Scrapy spider 3x slower after implementing this
Closed this issue · 4 comments
Hi,
I apologize, I know this is probably the wrong place to post this, but I have the following issue: After implementing this in my spider, my average number of crawled pages per minute is now about three times slower. I have CONCURRENT_REQUESTS_PER_DOMAIN set to 32. I am trying to find out what the bottleneck is and what I can possibly do to regain the previous speed (approximately three times faster) without overloading the site.
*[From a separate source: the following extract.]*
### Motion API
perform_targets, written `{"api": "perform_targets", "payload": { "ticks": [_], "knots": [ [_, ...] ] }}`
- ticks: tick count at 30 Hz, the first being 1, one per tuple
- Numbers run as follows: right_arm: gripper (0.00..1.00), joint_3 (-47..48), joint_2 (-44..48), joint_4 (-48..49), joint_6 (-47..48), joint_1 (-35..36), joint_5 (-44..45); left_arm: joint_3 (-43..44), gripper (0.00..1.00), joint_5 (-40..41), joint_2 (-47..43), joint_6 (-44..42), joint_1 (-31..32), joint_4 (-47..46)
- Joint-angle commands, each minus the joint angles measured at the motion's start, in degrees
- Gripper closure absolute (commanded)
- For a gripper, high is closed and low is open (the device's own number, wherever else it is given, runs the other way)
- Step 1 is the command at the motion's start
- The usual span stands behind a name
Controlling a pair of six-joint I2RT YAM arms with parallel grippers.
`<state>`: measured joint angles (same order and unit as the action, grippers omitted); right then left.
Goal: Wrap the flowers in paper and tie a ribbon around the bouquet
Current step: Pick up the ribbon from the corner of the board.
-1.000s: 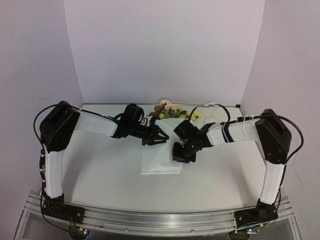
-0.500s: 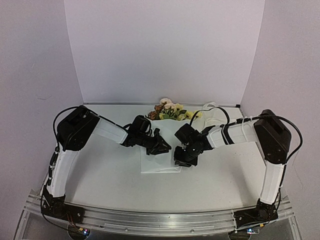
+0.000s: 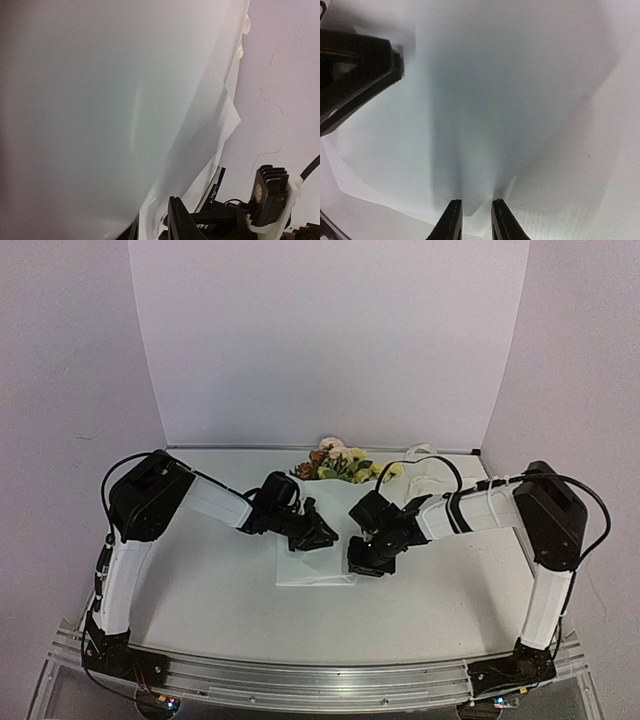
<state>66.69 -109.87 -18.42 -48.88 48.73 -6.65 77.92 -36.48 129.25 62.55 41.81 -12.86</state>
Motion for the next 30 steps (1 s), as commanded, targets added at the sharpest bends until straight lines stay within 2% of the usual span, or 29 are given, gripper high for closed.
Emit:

I appreciate your work on this project and any advice you can give me.
You're right, I was doing some tests with 100 random websites and a CONCURRENT_REQUESTS
of 5 and scrapy-impersonate is much slower.
Twisted
scrapy crawl testing 3.43s user 1.03s system 25% cpu 17.223 total
scrapy crawl testing 3.67s user 1.13s system 27% cpu 17.578 total
scrapy-impersonate
scrapy crawl testing 3.44s user 1.10s system 19% cpu 23.003 total
scrapy crawl testing 3.57s user 1.18s system 19% cpu 24.631 total
I'm sorry I did not get back to you sooner. My spider is complex, and I was pushed to make it work again, so I needed to prioritize. I appreciate you looking into it. In the end, I used a similar library: https://github.com/tieyongjie/scrapy-fingerprint. It is also slower than native Scrapy, but faster than scrapy-impersonate, so maybe you can compare both.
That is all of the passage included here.